Pemerintah kemungkinan besar akan menetapkan satu Ramadan tahun ini jatuh pada Kamis sembilan belas Februari dua ribu dua puluh enam sehingga terdapat potensi perbedaan satu hari dalam penetapan awal bulan puasa.
Perbedaan tersebut diharapkan tidak menimbulkan gejolak di tengah masyarakat dan dapat disikapi dengan penuh kearifan serta saling menghormati antar sesama umat.
Sebagian pihak justru menyuarakan kekhawatiran bahwa pidato Presiden Prabowo Subianto berpotensi menciptakan perdebatan sengit dan pro kontra yang cukup keras selama bulan suci.
Oleh karena itu muncul harapan agar Presiden Prabowo tidak menyampaikan pidato selama periode Ramadan guna menjaga ketenangan serta kekhusyukan ibadah puasa umat Islam.
Ungkapan tersebut tercermin dalam postingan Ahmad Tsauri di Facebook yang menyatakan Biar rakyat tenang puasa berharap Prabowolibur pidato dan mendapat ribuan suka dari pengguna media sosial.
Postingan Ahmad Tsauri tersebut dipublikasikan tujuh belas jam sebelumnya dan menjadi salah satu sorotan di kalangan netizen yang setuju dengan pandangan tersebut.

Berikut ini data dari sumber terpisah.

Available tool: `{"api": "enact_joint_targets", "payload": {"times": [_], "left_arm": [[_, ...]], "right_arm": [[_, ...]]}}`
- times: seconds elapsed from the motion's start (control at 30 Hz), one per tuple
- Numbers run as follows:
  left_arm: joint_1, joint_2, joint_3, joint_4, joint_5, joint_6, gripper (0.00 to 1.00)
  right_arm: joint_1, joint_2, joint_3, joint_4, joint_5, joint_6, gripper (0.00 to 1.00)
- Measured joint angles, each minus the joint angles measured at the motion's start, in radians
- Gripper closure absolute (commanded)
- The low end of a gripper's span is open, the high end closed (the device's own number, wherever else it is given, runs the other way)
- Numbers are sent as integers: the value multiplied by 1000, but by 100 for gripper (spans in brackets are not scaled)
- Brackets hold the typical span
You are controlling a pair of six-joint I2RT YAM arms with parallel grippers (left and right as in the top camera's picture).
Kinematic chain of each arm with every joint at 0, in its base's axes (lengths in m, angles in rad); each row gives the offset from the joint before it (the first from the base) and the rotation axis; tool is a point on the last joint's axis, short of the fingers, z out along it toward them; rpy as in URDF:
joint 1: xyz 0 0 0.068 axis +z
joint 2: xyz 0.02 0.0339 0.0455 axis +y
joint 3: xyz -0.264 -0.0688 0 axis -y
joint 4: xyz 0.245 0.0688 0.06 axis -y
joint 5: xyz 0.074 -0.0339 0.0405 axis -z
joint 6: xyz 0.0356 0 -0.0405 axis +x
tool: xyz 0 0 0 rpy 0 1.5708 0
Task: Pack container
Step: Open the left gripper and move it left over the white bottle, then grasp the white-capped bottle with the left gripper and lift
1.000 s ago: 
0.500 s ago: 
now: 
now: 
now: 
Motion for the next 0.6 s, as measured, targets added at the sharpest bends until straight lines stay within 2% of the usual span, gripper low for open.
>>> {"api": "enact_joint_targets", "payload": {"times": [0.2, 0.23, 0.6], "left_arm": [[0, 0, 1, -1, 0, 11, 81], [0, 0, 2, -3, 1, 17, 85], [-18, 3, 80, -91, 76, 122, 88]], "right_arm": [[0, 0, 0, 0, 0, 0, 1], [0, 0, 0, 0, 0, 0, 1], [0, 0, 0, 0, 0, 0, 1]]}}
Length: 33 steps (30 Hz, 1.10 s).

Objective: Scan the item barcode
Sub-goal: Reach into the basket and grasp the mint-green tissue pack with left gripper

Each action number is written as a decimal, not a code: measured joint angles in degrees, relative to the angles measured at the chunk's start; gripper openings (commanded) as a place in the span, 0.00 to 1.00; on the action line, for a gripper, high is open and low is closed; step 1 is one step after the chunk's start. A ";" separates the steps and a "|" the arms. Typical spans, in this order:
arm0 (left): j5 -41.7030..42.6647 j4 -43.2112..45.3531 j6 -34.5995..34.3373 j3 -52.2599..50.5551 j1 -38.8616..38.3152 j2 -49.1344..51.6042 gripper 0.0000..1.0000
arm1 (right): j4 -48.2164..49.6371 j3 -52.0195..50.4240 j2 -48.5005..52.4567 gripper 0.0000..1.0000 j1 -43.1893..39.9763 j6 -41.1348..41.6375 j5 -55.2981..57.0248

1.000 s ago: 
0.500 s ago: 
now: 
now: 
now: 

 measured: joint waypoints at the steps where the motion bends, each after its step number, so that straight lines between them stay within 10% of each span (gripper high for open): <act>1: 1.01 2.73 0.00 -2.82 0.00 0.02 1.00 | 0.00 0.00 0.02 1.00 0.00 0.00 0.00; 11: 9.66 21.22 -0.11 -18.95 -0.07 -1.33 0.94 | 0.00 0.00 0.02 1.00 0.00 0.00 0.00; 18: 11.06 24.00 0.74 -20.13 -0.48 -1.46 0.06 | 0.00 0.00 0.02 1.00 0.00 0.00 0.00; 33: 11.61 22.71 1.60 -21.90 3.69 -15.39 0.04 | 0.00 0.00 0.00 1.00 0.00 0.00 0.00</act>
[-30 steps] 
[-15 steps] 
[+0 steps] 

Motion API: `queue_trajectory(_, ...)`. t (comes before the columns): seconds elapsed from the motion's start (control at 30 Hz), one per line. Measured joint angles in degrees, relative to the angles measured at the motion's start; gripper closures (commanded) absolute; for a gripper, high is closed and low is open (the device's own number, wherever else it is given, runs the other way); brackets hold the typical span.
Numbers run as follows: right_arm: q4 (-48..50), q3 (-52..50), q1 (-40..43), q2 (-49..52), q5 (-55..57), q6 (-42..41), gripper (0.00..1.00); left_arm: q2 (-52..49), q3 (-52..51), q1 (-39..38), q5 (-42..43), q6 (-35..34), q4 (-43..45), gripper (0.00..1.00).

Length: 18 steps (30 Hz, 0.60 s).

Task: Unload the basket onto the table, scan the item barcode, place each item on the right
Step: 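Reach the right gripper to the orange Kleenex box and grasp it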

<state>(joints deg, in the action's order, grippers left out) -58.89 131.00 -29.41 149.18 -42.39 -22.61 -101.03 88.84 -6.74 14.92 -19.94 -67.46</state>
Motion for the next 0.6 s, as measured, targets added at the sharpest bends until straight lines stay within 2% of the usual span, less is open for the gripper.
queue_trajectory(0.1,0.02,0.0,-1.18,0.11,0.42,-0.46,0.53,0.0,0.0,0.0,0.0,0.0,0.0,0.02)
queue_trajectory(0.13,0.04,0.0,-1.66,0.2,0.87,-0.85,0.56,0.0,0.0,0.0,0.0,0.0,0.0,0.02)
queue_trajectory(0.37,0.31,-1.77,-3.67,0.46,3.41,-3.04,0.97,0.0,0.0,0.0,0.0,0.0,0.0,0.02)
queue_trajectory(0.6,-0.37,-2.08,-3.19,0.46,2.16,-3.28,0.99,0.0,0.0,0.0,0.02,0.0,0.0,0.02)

Beberapa netizen menyatakan persetujuan dengan ungkapan serupa sehingga menambah dukungan terhadap harapan agar suasana Ramadan tetap damai tanpa gangguan dari pidato politik.
Harapan ini muncul di tengah antisipasi masyarakat agar bulan puasa dapat dijalani dengan fokus ibadah tanpa distraksi yang berpotensi memicu ketegangan sosial.(*)
Editor: 91224 R-ID Elok.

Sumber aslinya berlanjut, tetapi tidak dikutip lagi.